By this metric, Bankwell Financial Group, Inc. (BWFG) is the more undervalued stock at a PEG of 0. 24x versus JPMorgan Chase & Co. 's 0. 81x. A PEG below 1. 0 is traditionally considered the threshold for growth-adjusted undervaluation. On forward earnings alone, First United Corporation (FUNC) trades at 9. 7x forward P/E versus 14. 4x for JPMorgan Chase & Co. — 4. 7x cheaper on a one-year earnings basis. Analyst consensus price targets imply the most upside for UNTY: 17. 4% to $66. 50.
08Which pays a better dividend — UNTY or FUNC or MNSB or BWFG or JPM?

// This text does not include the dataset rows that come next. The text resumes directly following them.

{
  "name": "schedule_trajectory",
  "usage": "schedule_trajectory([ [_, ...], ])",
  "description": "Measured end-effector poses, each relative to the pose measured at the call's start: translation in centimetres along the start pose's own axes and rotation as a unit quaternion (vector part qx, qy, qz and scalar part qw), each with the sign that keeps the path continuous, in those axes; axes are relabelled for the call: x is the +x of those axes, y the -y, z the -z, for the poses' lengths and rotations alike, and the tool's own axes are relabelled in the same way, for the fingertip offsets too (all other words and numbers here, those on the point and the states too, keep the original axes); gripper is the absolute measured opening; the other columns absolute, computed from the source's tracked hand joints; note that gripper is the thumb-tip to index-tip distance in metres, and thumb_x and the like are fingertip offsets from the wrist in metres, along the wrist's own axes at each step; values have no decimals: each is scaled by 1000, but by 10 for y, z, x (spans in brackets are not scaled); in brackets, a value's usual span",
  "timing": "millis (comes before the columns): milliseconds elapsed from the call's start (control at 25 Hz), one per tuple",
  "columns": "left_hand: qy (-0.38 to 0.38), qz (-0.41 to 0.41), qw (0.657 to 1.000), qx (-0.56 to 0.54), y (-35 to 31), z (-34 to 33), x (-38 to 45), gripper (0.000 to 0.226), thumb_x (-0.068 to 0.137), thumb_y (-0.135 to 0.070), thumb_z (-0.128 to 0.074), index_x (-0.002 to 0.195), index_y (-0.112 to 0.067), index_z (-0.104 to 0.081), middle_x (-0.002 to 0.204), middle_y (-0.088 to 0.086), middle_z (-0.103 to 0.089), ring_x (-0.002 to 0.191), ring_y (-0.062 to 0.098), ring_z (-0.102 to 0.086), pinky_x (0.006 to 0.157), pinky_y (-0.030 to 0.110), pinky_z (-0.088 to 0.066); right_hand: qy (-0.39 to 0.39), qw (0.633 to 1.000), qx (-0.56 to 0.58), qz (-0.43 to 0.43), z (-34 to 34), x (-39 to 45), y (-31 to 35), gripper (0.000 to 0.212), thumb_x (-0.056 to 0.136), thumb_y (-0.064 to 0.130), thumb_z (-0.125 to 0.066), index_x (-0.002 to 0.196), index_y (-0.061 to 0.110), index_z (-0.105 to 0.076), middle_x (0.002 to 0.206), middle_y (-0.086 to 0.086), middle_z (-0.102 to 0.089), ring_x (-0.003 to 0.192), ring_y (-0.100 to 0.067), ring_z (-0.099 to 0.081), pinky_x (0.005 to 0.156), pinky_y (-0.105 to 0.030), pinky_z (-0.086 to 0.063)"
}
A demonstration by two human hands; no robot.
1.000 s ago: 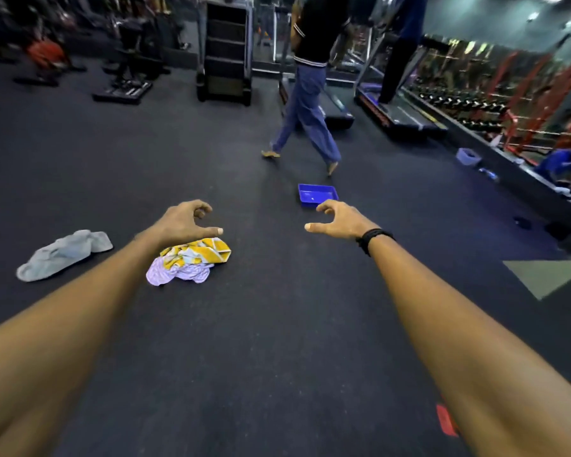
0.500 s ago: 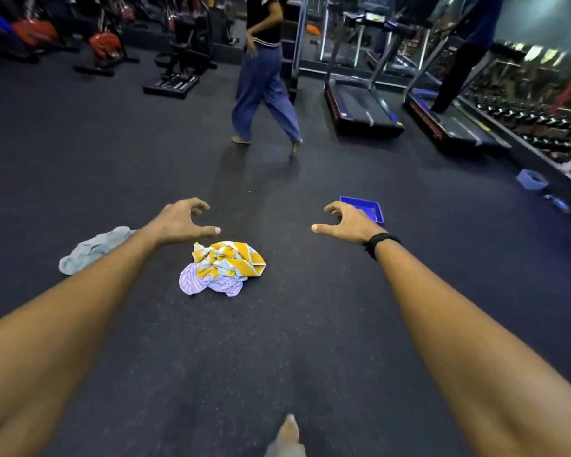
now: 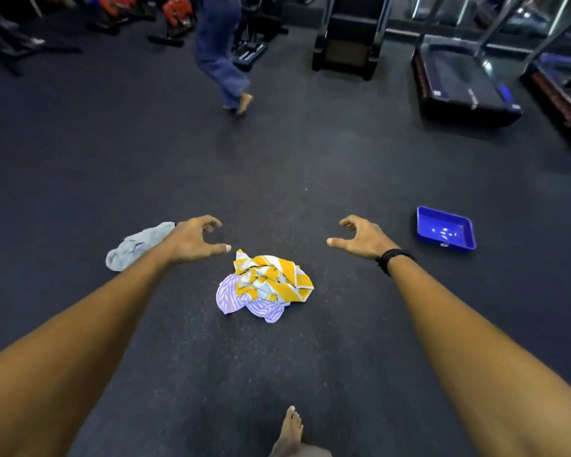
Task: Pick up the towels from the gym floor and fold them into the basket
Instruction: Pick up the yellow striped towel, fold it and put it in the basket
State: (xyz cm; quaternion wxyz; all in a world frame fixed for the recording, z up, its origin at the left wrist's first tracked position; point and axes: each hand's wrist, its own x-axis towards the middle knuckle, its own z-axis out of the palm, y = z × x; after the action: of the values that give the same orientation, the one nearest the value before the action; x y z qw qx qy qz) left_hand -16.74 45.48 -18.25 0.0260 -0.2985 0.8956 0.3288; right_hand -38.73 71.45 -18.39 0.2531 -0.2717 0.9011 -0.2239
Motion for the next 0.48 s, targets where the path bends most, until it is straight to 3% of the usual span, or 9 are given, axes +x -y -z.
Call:
schedule_trajectory([
  [200, 57, 35, 998, -20, 50, -30, 112, 62, 73, -38, -79, 124, -14, -55, 126, 5, -58, 122, 20, -54, 101, 33, -44, 41, 999, -20, -30, -45, 128, -21, 65, 75, 55, -72, 127, 21, -51, 139, -4, -50, 126, -24, -48, 102, -47, -42],
  [320, 98, 37, 994, -11, 98, -80, 190, 63, 72, -34, -81, 125, -12, -55, 127, 5, -60, 120, 17, -55, 96, 24, -41, 76, 995, -28, -56, -107, 211, -54, 66, 74, 56, -71, 127, 22, -51, 138, -4, -50, 125, -24, -49, 100, -48, -44],
  [400, 131, 21, 991, 2, 134, -123, 242, 68, 69, -42, -82, 124, -13, -57, 125, 2, -62, 117, 16, -57, 93, 24, -41, 86, 994, -27, -67, -159, 262, -84, 62, 77, 49, -71, 127, 19, -51, 135, -5, -53, 123, -24, -51, 99, -45, -45],
  [480, 162, 10, 987, 7, 169, -172, 288, 83, 56, -64, -74, 122, -15, -59, 119, -1, -63, 113, 17, -59, 92, 25, -41, 105, 991, -24, -83, -218, 309, -116, 59, 78, 45, -72, 126, 16, -53, 131, -6, -55, 120, -25, -52, 97, -43, -45],
])
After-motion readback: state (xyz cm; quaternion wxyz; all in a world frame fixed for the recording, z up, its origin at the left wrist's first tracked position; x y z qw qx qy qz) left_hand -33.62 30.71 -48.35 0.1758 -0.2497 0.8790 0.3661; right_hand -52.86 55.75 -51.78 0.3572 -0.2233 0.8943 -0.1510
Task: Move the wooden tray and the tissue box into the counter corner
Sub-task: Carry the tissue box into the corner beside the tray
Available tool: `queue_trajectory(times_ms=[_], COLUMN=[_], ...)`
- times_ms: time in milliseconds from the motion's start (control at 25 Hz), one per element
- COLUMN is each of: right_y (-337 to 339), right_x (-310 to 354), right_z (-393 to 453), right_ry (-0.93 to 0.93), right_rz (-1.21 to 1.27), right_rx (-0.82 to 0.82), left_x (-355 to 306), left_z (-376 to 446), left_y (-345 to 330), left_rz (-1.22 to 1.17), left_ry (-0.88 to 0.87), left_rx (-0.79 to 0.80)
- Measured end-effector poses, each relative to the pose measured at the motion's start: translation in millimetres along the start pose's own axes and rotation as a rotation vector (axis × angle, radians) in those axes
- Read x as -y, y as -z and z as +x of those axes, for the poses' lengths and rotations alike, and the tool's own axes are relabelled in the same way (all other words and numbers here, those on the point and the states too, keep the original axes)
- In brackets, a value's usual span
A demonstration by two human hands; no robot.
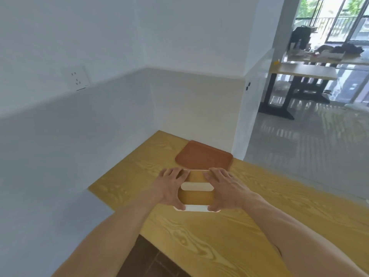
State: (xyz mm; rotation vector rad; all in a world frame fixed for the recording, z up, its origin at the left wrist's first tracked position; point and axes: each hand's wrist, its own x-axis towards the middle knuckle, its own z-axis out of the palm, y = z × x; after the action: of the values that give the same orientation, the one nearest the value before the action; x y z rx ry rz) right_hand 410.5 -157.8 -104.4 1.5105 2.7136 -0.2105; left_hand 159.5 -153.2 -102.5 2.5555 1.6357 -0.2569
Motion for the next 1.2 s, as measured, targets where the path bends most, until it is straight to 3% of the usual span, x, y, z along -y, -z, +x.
queue_trajectory(times_ms=[280,520,800,1200], right_y=[-4,-12,-33,-46], right_x=[132,199,221,181], right_z=[74,125,196,302], right_ry=[0.156,0.248,0.258,0.154], right_rz=[-0.045,-0.046,-0.026,0.042], right_rx=[0.008,0.006,-0.011,0.028], left_x=[119,184,247,322], left_z=[-104,-153,-141,-31], left_y=[-22,-35,-40,-32], left_rz=[-0.04,-0.074,-0.052,-0.048], left_ry=[0.124,0.187,0.208,0.141], left_rx=[-0.024,-0.061,-0.048,0.05])
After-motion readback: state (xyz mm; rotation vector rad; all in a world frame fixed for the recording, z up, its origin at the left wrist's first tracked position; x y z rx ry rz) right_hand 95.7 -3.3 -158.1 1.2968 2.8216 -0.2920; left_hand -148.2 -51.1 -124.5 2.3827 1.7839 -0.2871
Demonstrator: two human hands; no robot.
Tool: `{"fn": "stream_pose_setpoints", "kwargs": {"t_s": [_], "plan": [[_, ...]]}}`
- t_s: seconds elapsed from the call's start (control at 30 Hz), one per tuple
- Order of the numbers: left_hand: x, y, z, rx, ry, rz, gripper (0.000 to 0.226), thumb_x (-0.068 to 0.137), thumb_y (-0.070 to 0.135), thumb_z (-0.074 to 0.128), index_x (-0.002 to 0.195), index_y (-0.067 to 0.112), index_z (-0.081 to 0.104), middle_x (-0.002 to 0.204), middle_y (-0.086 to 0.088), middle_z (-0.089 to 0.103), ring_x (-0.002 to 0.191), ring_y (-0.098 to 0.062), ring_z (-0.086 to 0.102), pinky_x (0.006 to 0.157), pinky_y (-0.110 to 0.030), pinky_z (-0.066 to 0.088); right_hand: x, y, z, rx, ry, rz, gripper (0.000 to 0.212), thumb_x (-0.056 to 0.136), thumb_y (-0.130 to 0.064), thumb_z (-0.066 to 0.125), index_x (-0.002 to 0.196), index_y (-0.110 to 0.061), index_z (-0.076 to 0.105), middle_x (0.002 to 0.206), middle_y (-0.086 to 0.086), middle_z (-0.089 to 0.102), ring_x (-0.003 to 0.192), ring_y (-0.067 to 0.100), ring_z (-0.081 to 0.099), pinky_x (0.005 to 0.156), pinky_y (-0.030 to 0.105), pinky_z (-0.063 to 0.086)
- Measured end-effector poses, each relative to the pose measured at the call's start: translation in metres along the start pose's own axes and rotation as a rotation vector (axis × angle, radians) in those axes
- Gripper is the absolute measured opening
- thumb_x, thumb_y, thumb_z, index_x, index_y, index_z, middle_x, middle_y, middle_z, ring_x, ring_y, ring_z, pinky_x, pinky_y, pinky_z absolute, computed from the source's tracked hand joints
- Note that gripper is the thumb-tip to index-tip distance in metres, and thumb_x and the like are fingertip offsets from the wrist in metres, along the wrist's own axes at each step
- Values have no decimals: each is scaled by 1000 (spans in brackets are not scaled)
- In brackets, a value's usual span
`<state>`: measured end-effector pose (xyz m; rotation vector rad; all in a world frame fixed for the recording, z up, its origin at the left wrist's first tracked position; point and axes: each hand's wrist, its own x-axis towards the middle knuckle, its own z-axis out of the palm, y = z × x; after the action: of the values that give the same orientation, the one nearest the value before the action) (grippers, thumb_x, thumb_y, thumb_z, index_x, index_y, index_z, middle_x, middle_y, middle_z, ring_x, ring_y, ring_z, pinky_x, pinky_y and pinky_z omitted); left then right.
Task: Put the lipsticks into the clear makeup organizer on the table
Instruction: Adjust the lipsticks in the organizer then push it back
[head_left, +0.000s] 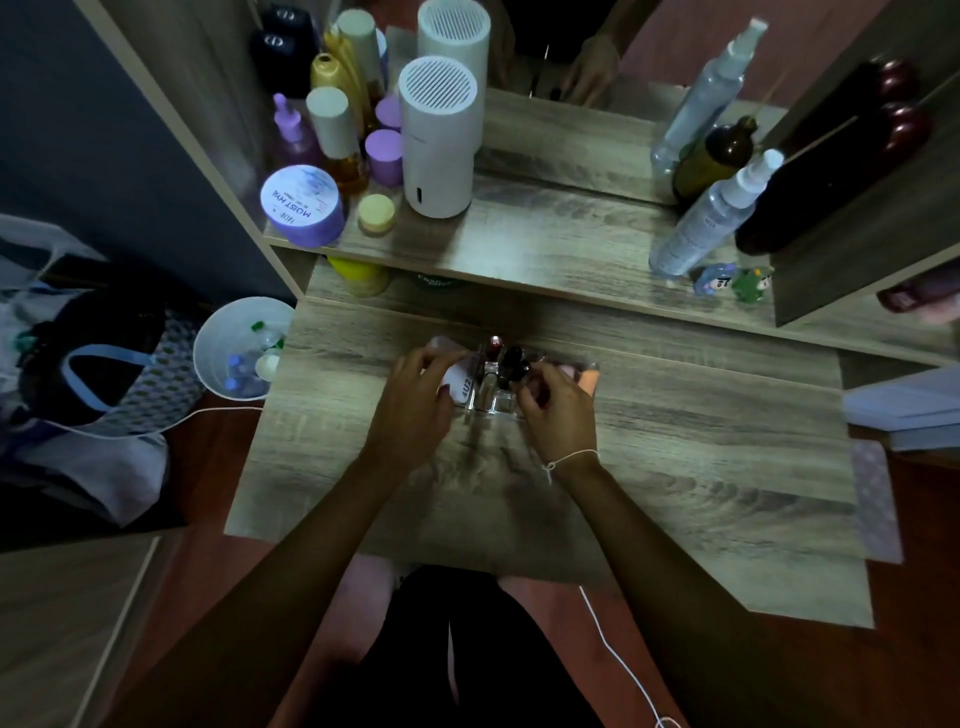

All stocks in this comparison pay dividends.
First United Corporation (FUNC) offers the highest yield at 2. 2%, versus 1. 0% for Unity Bancorp, Inc. (UNTY).
09Is UNTY or FUNC or MNSB or BWFG or JPM better for a retirement portfolio?
For long-horizon retirement investors, First United Corporation (FUNC) is the stronger choice — it scores higher on the combination of lower volatility, dividend reliability, and long-term compounding (low volatility (β 0.
67), 2. 2% yield, +361. 3% 10Y return). Both have compounded well over 10 years (FUNC: +361. 3%, JPM: +465. 8%), confirming both are viable long-term holds — but the lower-volatility option typically results in less emotional selling during corrections. Retirement portfolios generally favour predictability over maximum returns. Consult a financial advisor before making allocation decisions.
10What are the main differences between UNTY and FUNC and MNSB and BWFG and JPM?
Both stocks operate in the Financial Services sector, making this a peer-level intra-sector comparison — the same macro tailwinds and headwinds will affect both.
In terms of investment character: UNTY is a small-cap high-growth stock; FUNC is a small-cap deep-value stock; MNSB is a small-cap deep-value stock; BWFG is a small-cap deep-value stock; JPM is a large-cap deep-value stock. These fundamental differences mean investors should not choose between them on a single metric — the "better stock" depends entirely on which of these characteristics aligns with your investment strategy.